第190話 重力支配

生徒達も魔力支配によって魔力に満ちた空間でも気絶しなくなっていき、次第に修練の内容もステップアップしていく。

最近は魔力で満ちた修練場内をぐるぐると走り続けていた。

慣れを、余裕を感じると同時に地面が突き出しバランスを崩させる。

集中を途切れさせるなというものだが、魔力支配を途切れさせると立て直すのが非常に難易度の高い空間であるがために気を引き締めて警戒を怠らず走り続けなければならないものだから、終わるころにはもうまともに座ることもできないほどであった。

そんな中自由に動き回る者が一人だけいた


「これすごい。縦横無尽、どこにだって行ける」


宙へと浮かべられた岩から岩へと飛んでいくのはアストロ。

岩の裏に逆さまに立つと、見上げる様にしてクロイを見下ろす。


「それは良かったが、俺が周りの重力操作してるから自由に動けてるの忘れるなよ?お前だけでやったら周りのもんまで移動先に引き寄せることになるからな」


「大丈夫。自分の未熟さは、もうよくわかってるから。ただ、今はこの自由をもう少し体験させて」


一歩ずつ、一歩ずつ、アストロは重力操作をものにしていっている。

苦労せずにとはいかない。

今行っている軽やかに飛行するようなこの動きも、クロイの助けがなければ成り立たないもの。

それでも、自分がこれからどれだけのことを出来るようになるのか、出来る様にならなければならないのか、それを実感しておきたかった。


「言っとくがその移動は滅茶苦茶精密な操作を要求する。そこまで好き勝手に移動できるようになれるのは最後も最後だからな」


「そんなになの?」


「当たり前だ」


重力操作は強力ではあるが周りを巻き込む非常に危険な力。

クロイのように周りを巻き込まないように、それでいて圧し潰すような強い力を行使するにはアストロの想像を超えるほどに高度な技術を要する。


「あの真ん中の岩を引き寄せたいと思った時…………」


宙に浮かぶ複数の岩、その真ん中の岩にクロイは手を向けた。

すると真ん中の岩と共に周りの岩までもクロイのもとへと引き寄せられ、互いにぶつかり削り合った。
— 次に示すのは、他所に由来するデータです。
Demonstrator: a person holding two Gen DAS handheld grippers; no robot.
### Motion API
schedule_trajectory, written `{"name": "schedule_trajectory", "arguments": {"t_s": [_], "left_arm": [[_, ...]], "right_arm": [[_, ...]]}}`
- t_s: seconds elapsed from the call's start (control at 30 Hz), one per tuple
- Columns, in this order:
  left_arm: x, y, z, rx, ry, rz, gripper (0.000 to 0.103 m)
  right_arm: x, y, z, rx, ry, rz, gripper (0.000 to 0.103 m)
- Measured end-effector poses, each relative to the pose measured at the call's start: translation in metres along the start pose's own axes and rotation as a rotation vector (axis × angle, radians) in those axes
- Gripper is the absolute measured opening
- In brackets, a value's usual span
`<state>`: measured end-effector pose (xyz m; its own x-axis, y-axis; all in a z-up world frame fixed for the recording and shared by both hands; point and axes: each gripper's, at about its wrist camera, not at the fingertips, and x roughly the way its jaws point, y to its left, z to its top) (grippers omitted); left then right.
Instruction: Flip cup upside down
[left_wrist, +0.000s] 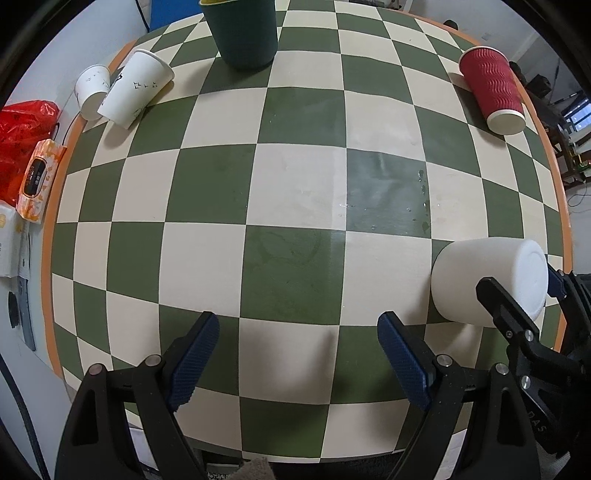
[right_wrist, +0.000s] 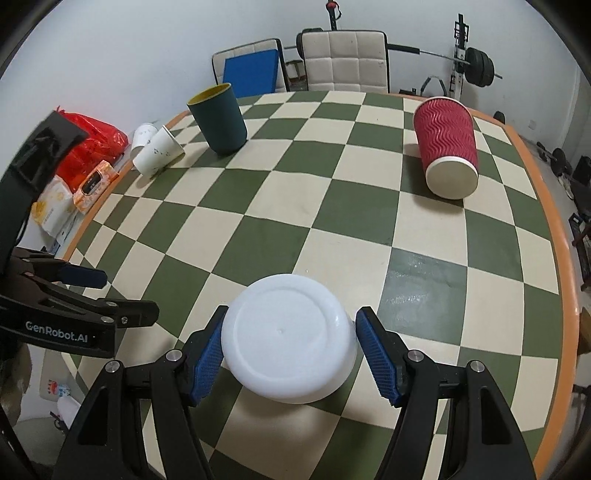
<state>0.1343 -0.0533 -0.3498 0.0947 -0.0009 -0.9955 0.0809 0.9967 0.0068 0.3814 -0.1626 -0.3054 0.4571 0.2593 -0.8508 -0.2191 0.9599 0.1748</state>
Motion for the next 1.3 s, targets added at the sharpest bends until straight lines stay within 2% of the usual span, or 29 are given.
{"name": "schedule_trajectory", "arguments": {"t_s": [0.2, 0.3, 0.47, 0.8, 1.07, 1.3], "left_arm": [[-0.012, 0.000, -0.002, 0.008, -0.028, -0.001, 0.088], [-0.025, -0.003, -0.005, 0.022, -0.052, -0.002, 0.088], [-0.058, -0.007, -0.009, 0.048, -0.109, -0.004, 0.088], [-0.133, -0.003, -0.030, 0.066, -0.240, -0.011, 0.088], [-0.206, 0.006, -0.057, 0.073, -0.320, -0.020, 0.088], [-0.270, 0.003, -0.083, 0.099, -0.376, -0.018, 0.088]], "right_arm": [[-0.010, 0.001, 0.001, 0.039, 0.036, -0.050, 0.090], [-0.020, -0.001, 0.001, 0.079, 0.064, -0.079, 0.094], [-0.048, -0.005, -0.003, 0.154, 0.096, -0.152, 0.095], [-0.136, -0.004, -0.005, 0.282, 0.130, -0.303, 0.096], [-0.216, 0.027, 0.001, 0.300, 0.112, -0.348, 0.096], [-0.298, 0.063, 0.006, 0.303, 0.030, -0.335, 0.096]]}}
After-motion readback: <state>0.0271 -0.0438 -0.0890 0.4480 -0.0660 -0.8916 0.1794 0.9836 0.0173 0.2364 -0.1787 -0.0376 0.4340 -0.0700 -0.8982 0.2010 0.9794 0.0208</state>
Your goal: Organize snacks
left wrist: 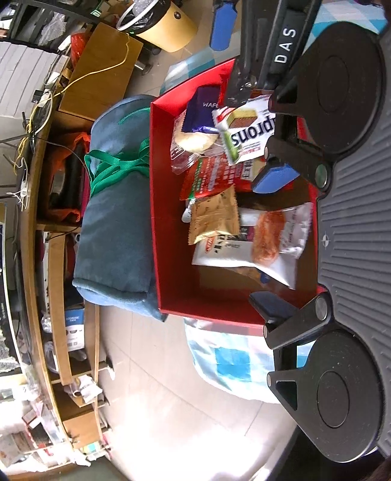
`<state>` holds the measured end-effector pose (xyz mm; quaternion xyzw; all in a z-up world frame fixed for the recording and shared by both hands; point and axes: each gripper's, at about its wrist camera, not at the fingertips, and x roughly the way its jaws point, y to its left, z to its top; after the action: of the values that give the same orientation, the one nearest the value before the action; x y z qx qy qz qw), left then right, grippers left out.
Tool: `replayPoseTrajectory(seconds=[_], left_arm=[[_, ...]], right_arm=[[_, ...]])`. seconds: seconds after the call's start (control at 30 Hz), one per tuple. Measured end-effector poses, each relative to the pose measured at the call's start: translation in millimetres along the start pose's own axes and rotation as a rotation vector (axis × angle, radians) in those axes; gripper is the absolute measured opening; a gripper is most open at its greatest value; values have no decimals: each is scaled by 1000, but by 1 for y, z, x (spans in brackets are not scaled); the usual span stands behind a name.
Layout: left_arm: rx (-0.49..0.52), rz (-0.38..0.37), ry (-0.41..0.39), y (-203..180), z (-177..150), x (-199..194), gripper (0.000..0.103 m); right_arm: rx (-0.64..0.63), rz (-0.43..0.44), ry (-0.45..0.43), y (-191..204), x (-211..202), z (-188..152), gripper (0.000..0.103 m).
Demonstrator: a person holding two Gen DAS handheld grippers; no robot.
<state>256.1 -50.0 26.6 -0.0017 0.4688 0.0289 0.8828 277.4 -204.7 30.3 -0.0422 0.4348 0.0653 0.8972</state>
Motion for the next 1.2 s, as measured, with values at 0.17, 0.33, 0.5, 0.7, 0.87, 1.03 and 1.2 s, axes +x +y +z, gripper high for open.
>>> replayPoseTrajectory(seconds=[0.17,0.33,0.5,0.7,0.87,1.03,1.2], left_arm=[[-4,-5,1,4,-16,-12,82],[-2,-16,13,6,-40,-23,82],[3,-32,36,5,-63,-31,82],[19,-43,47,2,-88,-43,83],[27,-46,44,0,-103,-54,85],[37,-52,39,-2,-113,-62,86],[54,-48,33,-5,-122,-67,86]], right_arm=[[29,20,22,-2,-14,-21,69],[34,19,45,1,-29,-47,71],[48,29,59,5,-45,-72,71],[72,38,70,8,-61,-95,73],[83,36,75,9,-71,-110,74],[94,37,77,8,-80,-120,74],[99,40,78,8,-87,-130,74]])
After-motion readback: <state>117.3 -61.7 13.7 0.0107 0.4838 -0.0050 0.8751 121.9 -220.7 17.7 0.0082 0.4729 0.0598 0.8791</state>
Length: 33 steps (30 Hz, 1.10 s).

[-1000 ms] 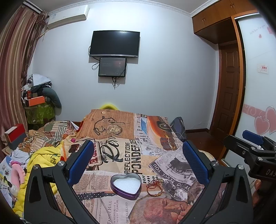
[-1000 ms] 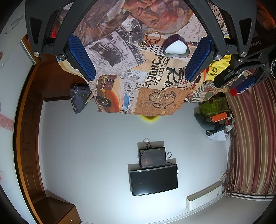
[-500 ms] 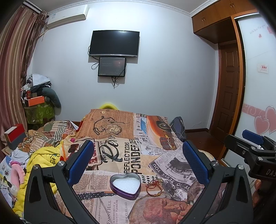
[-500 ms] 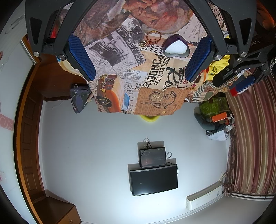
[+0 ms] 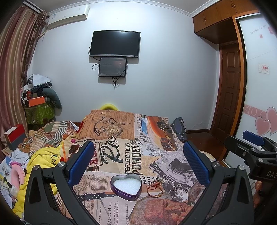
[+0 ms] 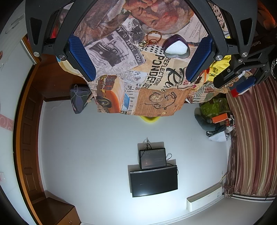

「お前の技術だとこうなる。今までは他に引き寄せられるようなものがなかったからうまくいっていたがまだお前には特定のものだけを引き寄せるのは無理だ」


クロイは削られた岩をもとの位置へと戻す。


「これからするのは俺が普段からしている、というか特定のものだけを引き寄せる、さっきお前がしていたような移動をするための自分だけを特定の位置に引き寄せるような重力操作だ。神眼使ってきっちり見ろよ」


ペリドットの瞳を輝かせ、未熟な少年は完成された異能を見た。

空間内にちりばめられた重力場。

完全に支配されたそれは、まるで夜空の星のように静謐であった。


「すごい」


「余計なものまで引き寄せないようにこうしていろんな場所から引き寄せてバランスを保つ。これが重力を支配するってことだ」


少年は見た。

空の神のもとに生まれ、宙の神の子に憧れた、その血を引く少年は、自分の至るべき到達点。

自身の運命という名の物語、その終着点を知った。